Pause-and-check. (1) Why does the relative L2 error give different information than the training loss? Construct an example where one is small and the other is large. (2) On the $\lambda_{\mathrm{IC}} \ll \lambda_{\mathrm{PDE}}$ preset, why does the network converge to $u = 0$ specifically and not, say, a phase-shifted cosine? (3) For the simple oscillator above, what would a hard-constrained architecture look like that satisfies $u(0) = 1$ and $u'(0) = 0$ by construction?

References

Raissi, M., Perdikaris, P., Karniadakis, G.E. (2019). Physics-informed neural networks. J. Comput. Phys. 378, 686–707.
Wang, S., Teng, Y., Perdikaris, P. (2021).

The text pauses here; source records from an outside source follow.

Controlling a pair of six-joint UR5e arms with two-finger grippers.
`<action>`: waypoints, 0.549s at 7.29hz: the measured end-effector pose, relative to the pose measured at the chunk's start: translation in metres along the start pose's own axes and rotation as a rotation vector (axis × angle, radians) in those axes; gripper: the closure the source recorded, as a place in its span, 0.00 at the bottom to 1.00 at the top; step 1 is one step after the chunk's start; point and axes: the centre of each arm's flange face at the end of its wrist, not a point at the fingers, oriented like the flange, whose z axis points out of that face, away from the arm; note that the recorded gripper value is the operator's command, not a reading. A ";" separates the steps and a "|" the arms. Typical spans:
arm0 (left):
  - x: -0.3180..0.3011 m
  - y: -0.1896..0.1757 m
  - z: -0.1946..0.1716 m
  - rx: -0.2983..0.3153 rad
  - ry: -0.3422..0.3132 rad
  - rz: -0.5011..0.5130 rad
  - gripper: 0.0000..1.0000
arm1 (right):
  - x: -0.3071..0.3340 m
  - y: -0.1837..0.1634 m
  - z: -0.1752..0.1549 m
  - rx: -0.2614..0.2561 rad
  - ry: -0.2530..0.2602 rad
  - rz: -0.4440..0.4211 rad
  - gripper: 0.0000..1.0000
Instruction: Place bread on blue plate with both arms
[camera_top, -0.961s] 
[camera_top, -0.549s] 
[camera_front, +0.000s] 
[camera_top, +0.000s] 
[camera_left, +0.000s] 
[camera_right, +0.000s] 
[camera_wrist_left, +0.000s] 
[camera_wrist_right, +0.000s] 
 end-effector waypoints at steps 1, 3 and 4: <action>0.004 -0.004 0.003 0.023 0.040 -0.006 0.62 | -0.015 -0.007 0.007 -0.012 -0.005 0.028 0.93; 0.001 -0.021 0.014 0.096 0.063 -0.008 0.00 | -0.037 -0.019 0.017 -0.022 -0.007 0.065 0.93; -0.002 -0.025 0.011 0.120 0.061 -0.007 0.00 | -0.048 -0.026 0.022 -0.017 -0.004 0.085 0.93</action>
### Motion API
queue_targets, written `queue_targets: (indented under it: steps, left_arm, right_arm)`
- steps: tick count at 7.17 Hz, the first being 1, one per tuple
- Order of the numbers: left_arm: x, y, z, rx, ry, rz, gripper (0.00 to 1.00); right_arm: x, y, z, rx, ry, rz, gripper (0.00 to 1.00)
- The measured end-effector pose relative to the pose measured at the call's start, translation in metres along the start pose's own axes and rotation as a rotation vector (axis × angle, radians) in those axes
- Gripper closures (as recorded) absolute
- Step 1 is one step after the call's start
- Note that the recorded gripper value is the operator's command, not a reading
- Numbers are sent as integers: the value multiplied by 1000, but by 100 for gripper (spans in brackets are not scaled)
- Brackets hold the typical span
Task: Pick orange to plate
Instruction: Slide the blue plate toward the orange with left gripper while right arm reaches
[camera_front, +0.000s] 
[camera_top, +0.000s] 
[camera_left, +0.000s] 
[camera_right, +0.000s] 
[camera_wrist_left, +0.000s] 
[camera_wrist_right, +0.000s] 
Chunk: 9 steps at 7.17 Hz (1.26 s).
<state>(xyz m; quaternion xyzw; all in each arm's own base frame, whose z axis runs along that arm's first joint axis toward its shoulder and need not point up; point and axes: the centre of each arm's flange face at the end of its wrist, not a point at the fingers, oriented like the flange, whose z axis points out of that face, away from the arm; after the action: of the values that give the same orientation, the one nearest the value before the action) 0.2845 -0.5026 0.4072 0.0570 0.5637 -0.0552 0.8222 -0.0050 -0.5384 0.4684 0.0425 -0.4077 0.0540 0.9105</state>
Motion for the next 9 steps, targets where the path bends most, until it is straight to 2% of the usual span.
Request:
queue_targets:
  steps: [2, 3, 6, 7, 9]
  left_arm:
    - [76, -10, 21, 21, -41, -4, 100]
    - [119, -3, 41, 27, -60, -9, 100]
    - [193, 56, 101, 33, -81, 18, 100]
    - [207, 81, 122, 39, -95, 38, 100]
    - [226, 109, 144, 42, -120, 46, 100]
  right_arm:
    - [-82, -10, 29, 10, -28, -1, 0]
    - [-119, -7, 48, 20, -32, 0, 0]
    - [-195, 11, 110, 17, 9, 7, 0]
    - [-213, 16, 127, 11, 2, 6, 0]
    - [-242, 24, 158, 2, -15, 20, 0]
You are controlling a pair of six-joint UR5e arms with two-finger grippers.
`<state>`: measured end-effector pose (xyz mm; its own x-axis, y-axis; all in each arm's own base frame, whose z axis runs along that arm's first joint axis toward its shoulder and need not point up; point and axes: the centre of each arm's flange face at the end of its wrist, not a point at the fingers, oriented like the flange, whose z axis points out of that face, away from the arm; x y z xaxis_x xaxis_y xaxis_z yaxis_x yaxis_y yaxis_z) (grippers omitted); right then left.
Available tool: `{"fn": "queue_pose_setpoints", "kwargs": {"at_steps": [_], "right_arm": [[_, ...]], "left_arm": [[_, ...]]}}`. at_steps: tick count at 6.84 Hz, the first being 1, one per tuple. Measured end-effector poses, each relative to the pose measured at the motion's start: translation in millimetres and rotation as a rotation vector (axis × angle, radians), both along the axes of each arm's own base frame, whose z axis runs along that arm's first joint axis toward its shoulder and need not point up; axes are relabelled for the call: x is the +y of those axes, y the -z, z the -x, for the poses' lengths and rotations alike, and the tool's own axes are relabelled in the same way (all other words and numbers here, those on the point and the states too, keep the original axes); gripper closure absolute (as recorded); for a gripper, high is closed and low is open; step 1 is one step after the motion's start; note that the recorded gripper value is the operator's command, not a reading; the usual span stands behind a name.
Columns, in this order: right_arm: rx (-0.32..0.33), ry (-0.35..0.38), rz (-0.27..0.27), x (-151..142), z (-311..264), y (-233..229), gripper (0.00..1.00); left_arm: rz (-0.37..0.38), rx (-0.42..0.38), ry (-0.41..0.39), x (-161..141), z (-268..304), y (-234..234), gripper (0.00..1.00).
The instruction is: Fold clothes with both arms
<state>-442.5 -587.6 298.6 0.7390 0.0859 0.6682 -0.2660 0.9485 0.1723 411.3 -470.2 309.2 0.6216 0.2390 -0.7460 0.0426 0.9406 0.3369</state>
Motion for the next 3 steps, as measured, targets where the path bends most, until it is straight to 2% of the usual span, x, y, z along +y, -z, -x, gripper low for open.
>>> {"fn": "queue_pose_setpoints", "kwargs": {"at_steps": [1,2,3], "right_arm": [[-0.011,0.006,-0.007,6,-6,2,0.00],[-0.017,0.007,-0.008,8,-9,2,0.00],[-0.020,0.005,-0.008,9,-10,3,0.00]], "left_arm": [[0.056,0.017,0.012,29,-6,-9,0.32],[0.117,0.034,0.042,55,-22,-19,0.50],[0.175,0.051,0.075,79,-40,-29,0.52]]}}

Understanding and mitigating gradient flow pathologies in physics-informed neural networks. SIAM J. Sci. Comput. 43(5), A3055–A3081.
Sun, L., Gao, H., Pan, S., Wang, J.-X. (2020). Surrogate modeling for fluid flows based on physics-constrained deep learning without simulation data. CMAME 361, 112732.
Cuomo, S., Di Cola, V.S., Giampaolo, F., et al. (2022). Scientific machine learning through physics-informed neural networks. J. Sci. Comput. 92(3), 88.